WHAT TO WORK ON: Reproduce the listing that follows, line for line.

DATA SHOWN:

'''

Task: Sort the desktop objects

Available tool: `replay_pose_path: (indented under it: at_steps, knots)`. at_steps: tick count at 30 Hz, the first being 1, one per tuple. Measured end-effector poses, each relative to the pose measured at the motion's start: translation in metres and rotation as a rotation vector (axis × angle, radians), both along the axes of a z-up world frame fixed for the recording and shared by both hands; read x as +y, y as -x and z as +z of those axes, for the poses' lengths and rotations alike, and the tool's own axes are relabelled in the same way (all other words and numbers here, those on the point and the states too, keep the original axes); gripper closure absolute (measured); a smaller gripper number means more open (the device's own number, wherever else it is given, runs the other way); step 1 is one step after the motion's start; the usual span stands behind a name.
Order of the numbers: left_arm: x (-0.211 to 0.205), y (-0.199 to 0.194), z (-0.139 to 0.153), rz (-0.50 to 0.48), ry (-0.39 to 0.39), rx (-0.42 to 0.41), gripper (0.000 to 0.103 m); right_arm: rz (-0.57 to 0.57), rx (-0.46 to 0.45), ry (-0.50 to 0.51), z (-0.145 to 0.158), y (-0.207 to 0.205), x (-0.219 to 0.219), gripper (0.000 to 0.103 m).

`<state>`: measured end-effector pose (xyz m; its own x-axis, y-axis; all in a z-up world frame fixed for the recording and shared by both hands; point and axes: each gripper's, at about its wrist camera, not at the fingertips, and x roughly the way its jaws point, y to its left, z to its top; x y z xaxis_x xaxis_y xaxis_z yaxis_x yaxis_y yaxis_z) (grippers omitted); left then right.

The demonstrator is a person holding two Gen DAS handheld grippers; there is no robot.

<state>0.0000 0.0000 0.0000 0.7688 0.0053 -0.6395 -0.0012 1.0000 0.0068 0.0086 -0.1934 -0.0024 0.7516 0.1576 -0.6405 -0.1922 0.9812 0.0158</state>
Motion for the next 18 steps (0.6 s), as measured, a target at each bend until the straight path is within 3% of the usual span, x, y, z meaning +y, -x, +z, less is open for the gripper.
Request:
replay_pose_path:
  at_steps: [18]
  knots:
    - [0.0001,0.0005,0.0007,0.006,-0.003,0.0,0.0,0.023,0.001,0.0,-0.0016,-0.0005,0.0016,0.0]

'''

YOUR SOLUTION:
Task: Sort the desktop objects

Available tool: `replay_pose_path: (indented under it: at_steps, knots)`. at_steps: tick count at 30 Hz, the first being 1, one per tuple. Measured end-effector poses, each relative to the pose measured at the motion's start: translation in metres and rotation as a rotation vector (axis × angle, radians), both along the axes of a z-up world frame fixed for the recording and shared by both hands; read x as +y, y as -x and z as +z of those axes, for the poses' lengths and rotations alike, and the tool's own axes are relabelled in the same way (all other words and numbers here, those on the point and the states too, keep the original axes); gripper closure absolute (measured); a smaller gripper number means more open (the device's own number, wherever else it is given, runs the other way); step 1 is one step after the motion's start; the usual span stands behind a name.
Order of the numbers: left_arm: x (-0.211 to 0.205), y (-0.199 to 0.194), z (-0.139 to 0.153), rz (-0.50 to 0.48), ry (-0.39 to 0.39), rx (-0.42 to 0.41), gripper (0.000 to 0.103 m); right_arm: rz (-0.57 to 0.57), rx (-0.46 to 0.45), ry (-0.50 to 0.51), z (-0.145 to 0.158), y (-0.207 to 0.205), x (-0.219 to 0.219), gripper (0.000 to 0.103 m).

`<state>`: measured end-effector pose (xyz m; its own x-axis, y-axis; all in a z-up world frame fixed for the recording and shared by both hands; point and axes: each gripper's, at about its wrist camera, not at the fingertips, and x roughly the way its jaws point, y to its left, z to its top; x y z xaxis_x xaxis_y xaxis_z yaxis_x yaxis_y yaxis_z) (grippers omitted); left then right.

The demonstrator is a person holding two Gen DAS handheld grippers; there is no robot.

<state>0.0000 0.0000 0.0000 0.7688 0.0053 -0.6395 -0.0012 1.0000 0.0068 0.0086 -0.1934 -0.0024 0.7516 0.1576 -0.6405 -0.1922 0.9812 0.0158</state>
Motion for the next 18 steps (0.6 s), as measured, a target at each bend until the straight path is within 3% of the usual span, x, y, z meaning +y, -x, +z, less is open for the gripper.
Request:
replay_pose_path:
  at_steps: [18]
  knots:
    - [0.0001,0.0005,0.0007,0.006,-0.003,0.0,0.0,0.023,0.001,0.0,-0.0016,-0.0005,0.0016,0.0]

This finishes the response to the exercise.